1. This invention is intended in the development of the method for the chemical industry to secure the critical digital assets. i. From claim 1, The secrecy, reliability, and affordability of Critical Digital Assets (CDA) should be addressed when thinking about cyber protection. ii. From claim 1, Due to the usage of digital systems in infrastructural development, there is a risk development due to the cyber-attacks targeting technologies, necessitating the improvement of cyber protection for different architecture facility sensitive digital systems and transformation. iii. From claim 1, Digital community procurement tools, for illustration, generate ideas are used for reducing greenhouse emissions during the commodity life span. 2. This proposed system uses the Secure Development Operational Environment (SDOE) framework. i.
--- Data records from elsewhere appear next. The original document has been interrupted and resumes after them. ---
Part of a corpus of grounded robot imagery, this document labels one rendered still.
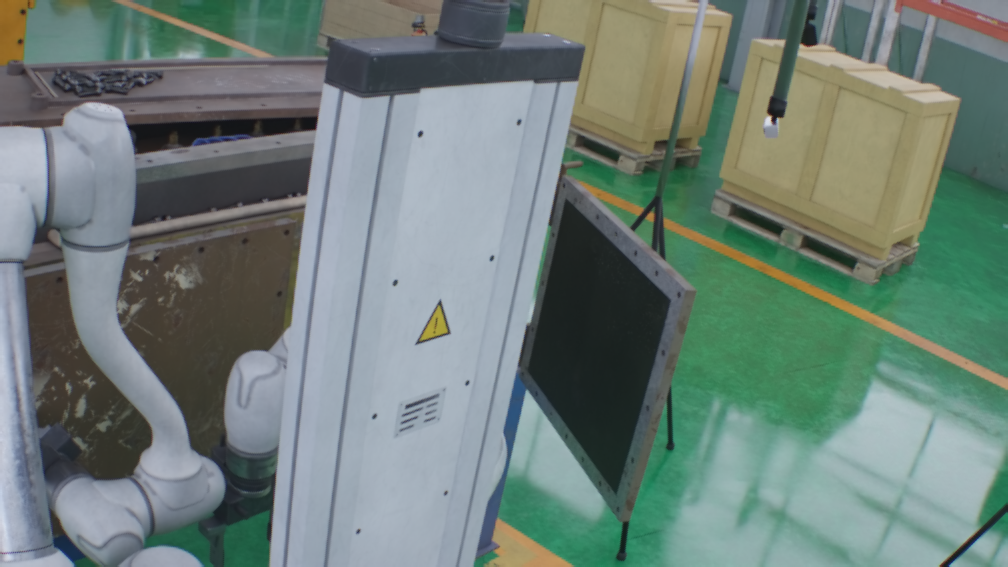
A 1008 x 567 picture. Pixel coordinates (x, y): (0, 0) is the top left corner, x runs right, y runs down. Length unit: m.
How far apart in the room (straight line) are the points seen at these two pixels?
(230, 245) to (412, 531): 0.82
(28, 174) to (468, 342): 0.59
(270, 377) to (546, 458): 2.23
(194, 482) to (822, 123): 5.30
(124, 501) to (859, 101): 5.39
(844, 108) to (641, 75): 1.49
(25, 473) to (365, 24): 7.89
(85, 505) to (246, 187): 0.78
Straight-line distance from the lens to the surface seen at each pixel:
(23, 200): 1.39
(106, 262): 1.48
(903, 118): 6.39
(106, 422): 2.07
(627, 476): 2.40
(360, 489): 1.30
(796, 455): 4.37
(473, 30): 1.14
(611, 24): 7.41
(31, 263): 1.88
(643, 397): 2.33
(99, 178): 1.43
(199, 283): 2.05
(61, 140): 1.43
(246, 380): 1.77
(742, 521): 3.84
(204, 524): 1.90
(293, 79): 2.64
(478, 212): 1.24
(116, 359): 1.57
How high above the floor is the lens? 2.00
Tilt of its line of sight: 23 degrees down
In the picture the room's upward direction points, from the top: 12 degrees clockwise
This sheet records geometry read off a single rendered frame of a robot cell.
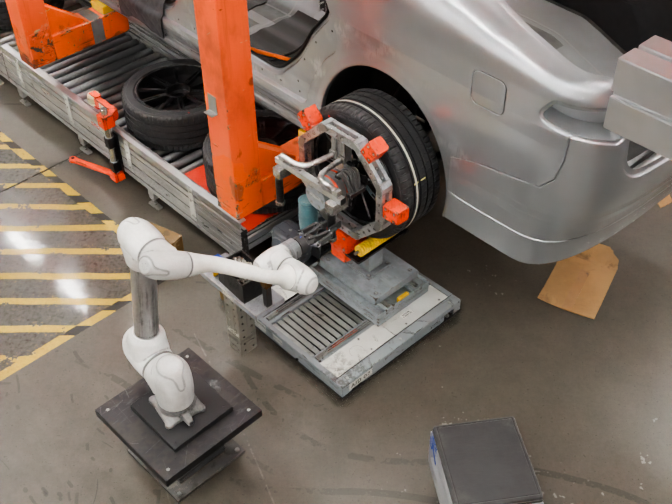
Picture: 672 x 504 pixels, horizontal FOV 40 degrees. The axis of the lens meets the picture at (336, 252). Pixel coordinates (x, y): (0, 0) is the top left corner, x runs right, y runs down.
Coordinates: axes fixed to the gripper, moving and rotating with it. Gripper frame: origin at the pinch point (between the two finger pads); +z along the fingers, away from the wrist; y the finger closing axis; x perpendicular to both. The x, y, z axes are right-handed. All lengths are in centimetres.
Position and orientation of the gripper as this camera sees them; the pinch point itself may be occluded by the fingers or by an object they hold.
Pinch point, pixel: (331, 224)
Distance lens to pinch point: 394.5
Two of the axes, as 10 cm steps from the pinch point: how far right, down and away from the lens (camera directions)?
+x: -0.1, -7.4, -6.7
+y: 6.9, 4.8, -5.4
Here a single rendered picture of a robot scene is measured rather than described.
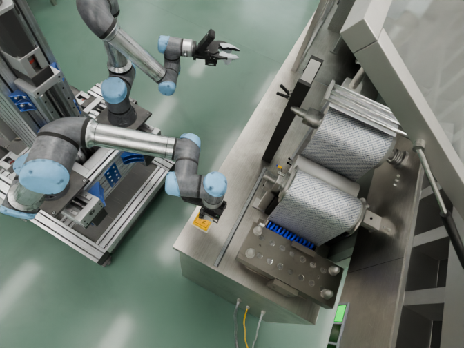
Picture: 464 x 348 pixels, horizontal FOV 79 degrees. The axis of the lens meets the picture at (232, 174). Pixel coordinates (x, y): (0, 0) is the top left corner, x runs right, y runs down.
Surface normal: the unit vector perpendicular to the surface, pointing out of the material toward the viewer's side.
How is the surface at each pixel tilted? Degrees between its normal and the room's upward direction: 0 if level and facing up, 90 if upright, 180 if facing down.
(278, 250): 0
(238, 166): 0
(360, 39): 90
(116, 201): 0
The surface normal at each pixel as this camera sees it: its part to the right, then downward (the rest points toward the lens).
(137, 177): 0.14, -0.45
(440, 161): -0.44, 0.77
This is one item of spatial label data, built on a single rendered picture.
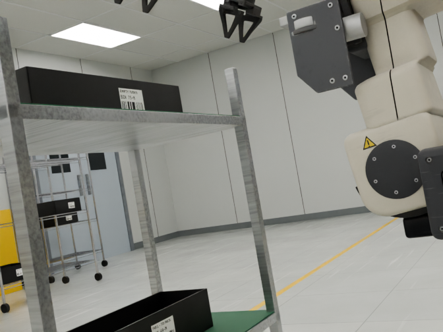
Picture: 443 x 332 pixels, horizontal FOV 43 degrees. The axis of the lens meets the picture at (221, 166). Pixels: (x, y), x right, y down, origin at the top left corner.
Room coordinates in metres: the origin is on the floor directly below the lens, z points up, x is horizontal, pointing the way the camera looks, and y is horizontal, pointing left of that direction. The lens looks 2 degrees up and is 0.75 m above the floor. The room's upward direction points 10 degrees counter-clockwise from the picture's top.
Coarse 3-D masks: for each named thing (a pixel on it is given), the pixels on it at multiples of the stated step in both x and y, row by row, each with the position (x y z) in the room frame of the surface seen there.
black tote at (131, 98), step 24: (24, 72) 1.15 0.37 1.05; (48, 72) 1.20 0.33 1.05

From claim 2, Deployment of protective interface mechanisms into the digital safety device structure to prevent inappropriate access to the device or defense from an unwanted activity from networked devices during operation is achieved using SDOE actions. ii. From claim 2, SDOE must assure that automated safety systems operate reliably in the face of threats to their credibility, security, or availability. 3. SDOE is dealing with the basic controls that are always added to the digital safety scheme and differ from current security strategic objectives. i. From claim 3, SDOE must assure that automated safety systems operate reliably in the face of threats to their credibility, security, or availability. ii. From claim 3, The Secure Development Operational Environment (SDOE) is used to improve the digital asset protection infrastructure in the chemical industry, which includes the concept stage, requirement stage, design stage, implementation stage, testing stage, installation, operation and maintenance, and retirement.

SECURING CRITICAL DIGITAL ASSETS OF CHEMICAL INDUSTRIES 13 May 2021

USING SECURE DEVELOPMENT OPERATIONAL ENVIRONMENT (SDOE) FRAMEWORK

Diagram 2021102532

Figure 1: Digital Assets.

Figure 2: Cybersecurity regulation.

Figure 3: Secure Development Operational Environment (SDOE).